Search code examples
rpostgresqlggplot2plr

Using geom_function in ggplot2 to call a function written in postgreSQL plr


I struggle to call a plr function in postgreSQL from a R-script and use it in ggplot2 - geom_function. The following examples are extremly simplified but hopefully show the issue.

Let's assume I have the following plr function:

CREATE OR REPLACE FUNCTION public.mypgfunc(
    x numeric,
    a numeric)
    RETURNS numeric
    LANGUAGE 'plr'
    COST 100
    VOLATILE PARALLEL UNSAFE
AS $BODY$
    return (x*a)
$BODY$;

To call this from ggplot - geom_function I thought, I could write the following simple wrapper function to do the query (I use the rpostgres package):

myWrapper <- function(x , a) {
  con <- dbConnect(drv = RPostgres::Postgres() , dbname='mydb')
  
  q <- dbSendQuery(con , "select mypgfunc( $1 , $2 )")
  dbBind(q , c(x,a))
  y <- dbFetch(q)
  dbClearResult(q)
  
  dbDisconnect(con)
  
  return(y)
}

But if I now call this function from ggplot, I get the following warning message and an empty plot:

Computation failed in stat_function(): Query requires 2 params; 102 supplied.

The ggplot code looks as follows:

ggplot() +
  geom_function(fun = myWrapper , args = list(a = 5))

If I write the plr function in R instead and call this from geom_function, everything works fine. If I call the myWrapper directly (outside ggplot) with just one value for x and a, respectively, everything works fine as well.

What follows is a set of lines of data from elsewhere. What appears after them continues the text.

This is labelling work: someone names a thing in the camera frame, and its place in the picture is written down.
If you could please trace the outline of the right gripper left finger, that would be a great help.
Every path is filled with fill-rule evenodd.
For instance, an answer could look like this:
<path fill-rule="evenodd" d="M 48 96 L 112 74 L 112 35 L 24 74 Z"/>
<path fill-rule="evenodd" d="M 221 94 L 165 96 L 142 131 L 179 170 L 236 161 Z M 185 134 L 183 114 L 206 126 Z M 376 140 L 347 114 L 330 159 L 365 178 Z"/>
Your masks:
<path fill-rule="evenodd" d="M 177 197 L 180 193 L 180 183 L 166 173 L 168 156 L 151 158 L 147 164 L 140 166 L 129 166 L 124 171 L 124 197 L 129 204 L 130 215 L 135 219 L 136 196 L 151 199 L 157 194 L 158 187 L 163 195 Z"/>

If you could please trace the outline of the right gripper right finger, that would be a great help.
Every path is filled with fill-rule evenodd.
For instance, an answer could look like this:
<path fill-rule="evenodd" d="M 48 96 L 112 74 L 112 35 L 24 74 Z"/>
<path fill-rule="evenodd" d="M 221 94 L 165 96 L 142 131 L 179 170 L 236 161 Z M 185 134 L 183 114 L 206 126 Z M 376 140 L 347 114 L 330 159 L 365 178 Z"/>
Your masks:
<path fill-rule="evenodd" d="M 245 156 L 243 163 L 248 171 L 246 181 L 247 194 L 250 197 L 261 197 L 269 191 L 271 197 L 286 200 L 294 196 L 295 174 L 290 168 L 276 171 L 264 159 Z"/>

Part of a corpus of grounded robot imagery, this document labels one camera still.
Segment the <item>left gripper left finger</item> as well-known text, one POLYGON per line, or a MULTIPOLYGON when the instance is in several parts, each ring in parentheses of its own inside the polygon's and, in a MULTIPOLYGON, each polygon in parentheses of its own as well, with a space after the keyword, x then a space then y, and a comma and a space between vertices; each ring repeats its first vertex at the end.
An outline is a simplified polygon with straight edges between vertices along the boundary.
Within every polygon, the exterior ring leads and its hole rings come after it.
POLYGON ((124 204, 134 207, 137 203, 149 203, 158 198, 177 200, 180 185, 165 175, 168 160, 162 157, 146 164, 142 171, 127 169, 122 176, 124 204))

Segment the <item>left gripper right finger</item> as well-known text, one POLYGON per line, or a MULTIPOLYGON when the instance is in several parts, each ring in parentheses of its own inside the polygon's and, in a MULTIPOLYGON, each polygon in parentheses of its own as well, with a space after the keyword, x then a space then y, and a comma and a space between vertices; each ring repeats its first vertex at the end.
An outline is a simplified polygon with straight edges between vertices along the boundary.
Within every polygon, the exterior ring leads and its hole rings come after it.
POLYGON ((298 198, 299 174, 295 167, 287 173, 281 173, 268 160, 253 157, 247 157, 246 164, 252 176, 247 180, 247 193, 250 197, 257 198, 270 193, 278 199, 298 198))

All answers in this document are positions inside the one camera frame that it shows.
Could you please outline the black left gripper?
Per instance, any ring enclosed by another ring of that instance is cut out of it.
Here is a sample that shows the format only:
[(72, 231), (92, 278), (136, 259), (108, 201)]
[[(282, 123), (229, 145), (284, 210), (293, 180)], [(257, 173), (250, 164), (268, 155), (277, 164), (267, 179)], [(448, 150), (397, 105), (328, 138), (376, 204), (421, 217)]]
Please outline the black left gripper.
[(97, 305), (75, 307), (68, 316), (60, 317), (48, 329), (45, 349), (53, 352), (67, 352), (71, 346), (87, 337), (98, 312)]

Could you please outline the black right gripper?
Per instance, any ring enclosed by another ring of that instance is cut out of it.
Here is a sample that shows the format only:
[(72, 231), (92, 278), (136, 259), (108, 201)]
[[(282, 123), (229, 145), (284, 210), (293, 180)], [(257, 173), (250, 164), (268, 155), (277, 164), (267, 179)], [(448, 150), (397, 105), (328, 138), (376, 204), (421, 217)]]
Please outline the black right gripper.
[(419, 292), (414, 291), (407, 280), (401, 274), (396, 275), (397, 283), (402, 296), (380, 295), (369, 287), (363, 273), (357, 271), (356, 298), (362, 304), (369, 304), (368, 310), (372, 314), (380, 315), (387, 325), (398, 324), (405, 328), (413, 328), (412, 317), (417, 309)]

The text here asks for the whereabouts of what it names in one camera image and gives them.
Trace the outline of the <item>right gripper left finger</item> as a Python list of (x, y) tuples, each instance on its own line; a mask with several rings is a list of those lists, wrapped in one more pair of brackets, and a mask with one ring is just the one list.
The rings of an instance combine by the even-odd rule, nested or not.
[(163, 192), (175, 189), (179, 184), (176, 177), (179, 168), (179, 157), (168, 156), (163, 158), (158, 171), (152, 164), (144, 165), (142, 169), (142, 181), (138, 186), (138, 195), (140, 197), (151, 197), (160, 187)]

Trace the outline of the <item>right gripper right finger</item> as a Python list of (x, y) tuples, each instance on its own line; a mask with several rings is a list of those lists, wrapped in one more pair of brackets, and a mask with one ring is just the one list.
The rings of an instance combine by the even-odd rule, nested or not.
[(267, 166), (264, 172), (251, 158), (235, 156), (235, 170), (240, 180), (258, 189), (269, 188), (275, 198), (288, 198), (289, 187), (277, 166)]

So, what do I have to change?


Solution

  • I don't now much about using SQL databases in R. But I think I know the reason of your error.

    If you look at the help page for stat_function (which is what geom_function uses under the hood), you will see that, by default, it creates 101 values of x over an arbitrary range (I think it is [0,1]).

    This is why the error message mentions that "Query requires 2 params; 102 supplied". You are concatenating x (which is a vector of length 101) with a (length 1), when you call dbBind(q , c(x,a)).

    The size of x is defined by the parameter n. So if you run:

    ggplot() + geom_function(fun = myWrapper , args = list(a = 5), n=1)
    

    You are passing a single value of x to myWrapper(I think x=0) and you should get the same result as the situation you described in the last sentence (I got a warning message because ggplot could not draw a line with only 1 point).

    So, basically, you need to do separate queries for each value of the vector x. A straight forward way of doing this is looping over the values of x:

    y <- NULL
    for (xx in x) {
        q <- dbSendQuery(con , "select mypgfunc( $1 , $2 )")
        dbBind(q , c(xx, a))
        if (is.null(y)) {
            y <- dbFetch(q)
        } else {
            y <- rbind(y, dbFetch(q))
        }        
        dbClearResult(q)
    }
    

    Like I said, I have not worked with SQL in R. So I am sure there are smarter ways of doing this where you don't need to call an ugly for loop (not sure also if you need the dbSendQuery inside the loop).